I am only half-joking when I say I’m considering putting together a GoFundMe drive to buy a few hundred copies of Thomas Sowell’s textbook, ‘Basic Economics’ and send them to the Trump White House and to Congress.

That’s because the bottom line of Trump’s/Bannon’s ‘Economic Nationalism’ is that it’s a recipe to ‘Make America Expensive and Poor Again’, not ‘Great Again’.


Revealed: Trump Never Intended to Release His Tax Returns

Remember when Trump said he’d release his tax returns?

Remember when Trump then changed his story to he’ll release his tax returns once the audit was done?

Today Trump spokesperson KellyAnne Conway confirmed what many suspected from the beginning: Trump never had any intention of releasing his tax returns.

Appearing on a Sunday show, Conway said Trump is not going to release his tax returns.

Speculation as to why Trump didn’t want to release his tax returns includes the possibility he isn’t as wealthy as he claims.

But more relevant than Trump’s ego is his unusual ‘bromance‘ with Russian strongman Vladimir Putin, a known thug and murderer who is arguably this country’s main geopolitical adversary.

In 2008, Donald Trump Jr. said, “Russians make up a pretty disproportionate cross-section of a lot of our assets” and “We see a lot of money pouring in from Russia.”

By not releasing his tax returns, Trump broke a decades-long precedent where presidential candidates from both parties released their tax returns to the American people.

Understandably, Team Trump wants to change the subject, but the bi-partisan Senate intelligence committee is planning to interview senior Trump administration officials as part of its inquiry into Russian meddling in the US electoral process.

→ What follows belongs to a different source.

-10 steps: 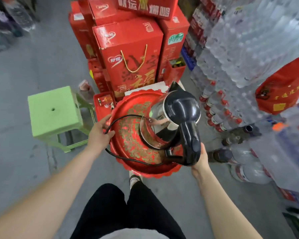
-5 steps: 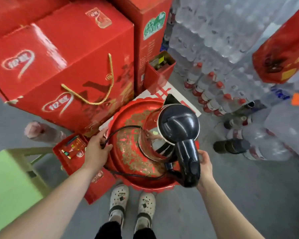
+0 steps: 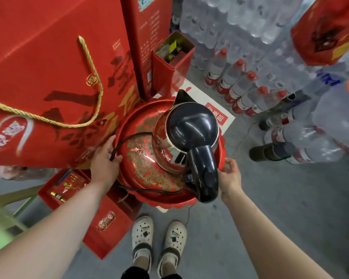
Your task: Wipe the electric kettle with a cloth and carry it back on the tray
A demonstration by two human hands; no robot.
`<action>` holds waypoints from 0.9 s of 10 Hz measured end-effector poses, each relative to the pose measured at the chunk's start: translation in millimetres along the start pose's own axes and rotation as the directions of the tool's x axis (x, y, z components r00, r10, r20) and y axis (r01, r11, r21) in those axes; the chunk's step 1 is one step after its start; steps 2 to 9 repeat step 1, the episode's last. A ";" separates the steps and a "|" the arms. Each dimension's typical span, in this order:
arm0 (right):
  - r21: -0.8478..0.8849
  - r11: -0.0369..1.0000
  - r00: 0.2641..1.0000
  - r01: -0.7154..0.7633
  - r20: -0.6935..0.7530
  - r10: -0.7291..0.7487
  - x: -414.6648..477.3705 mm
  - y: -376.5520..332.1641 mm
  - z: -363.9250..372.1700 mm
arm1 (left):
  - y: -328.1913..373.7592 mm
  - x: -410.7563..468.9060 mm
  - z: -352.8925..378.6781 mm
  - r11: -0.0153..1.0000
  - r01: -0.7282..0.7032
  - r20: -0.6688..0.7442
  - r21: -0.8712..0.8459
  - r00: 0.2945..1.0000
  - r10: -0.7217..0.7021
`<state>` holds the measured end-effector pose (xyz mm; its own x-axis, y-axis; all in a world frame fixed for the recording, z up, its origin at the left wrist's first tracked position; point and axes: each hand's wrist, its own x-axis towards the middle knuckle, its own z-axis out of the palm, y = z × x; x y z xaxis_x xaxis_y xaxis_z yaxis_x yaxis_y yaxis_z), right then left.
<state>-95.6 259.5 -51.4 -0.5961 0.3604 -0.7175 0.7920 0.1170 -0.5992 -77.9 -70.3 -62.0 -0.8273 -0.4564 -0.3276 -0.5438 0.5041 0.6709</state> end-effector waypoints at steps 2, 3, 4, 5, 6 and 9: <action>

Trump was successful in blustering and playing out the clock on not releasing his tax returns before winning the election. Had he released them as he originally pledged he would, many of the questions now being raised would either have been answered or not raised in the first place.

Similar to how Hillary Clinton was dogged for months about her unauthorized email server, Trump’s refusal to release his taxes, his unusual praise for Putin, his son’s comments about “money pouring in from Russia” and other questions threaten to put a lingering cloud of troubling questions and uncertainty over the Trump administration.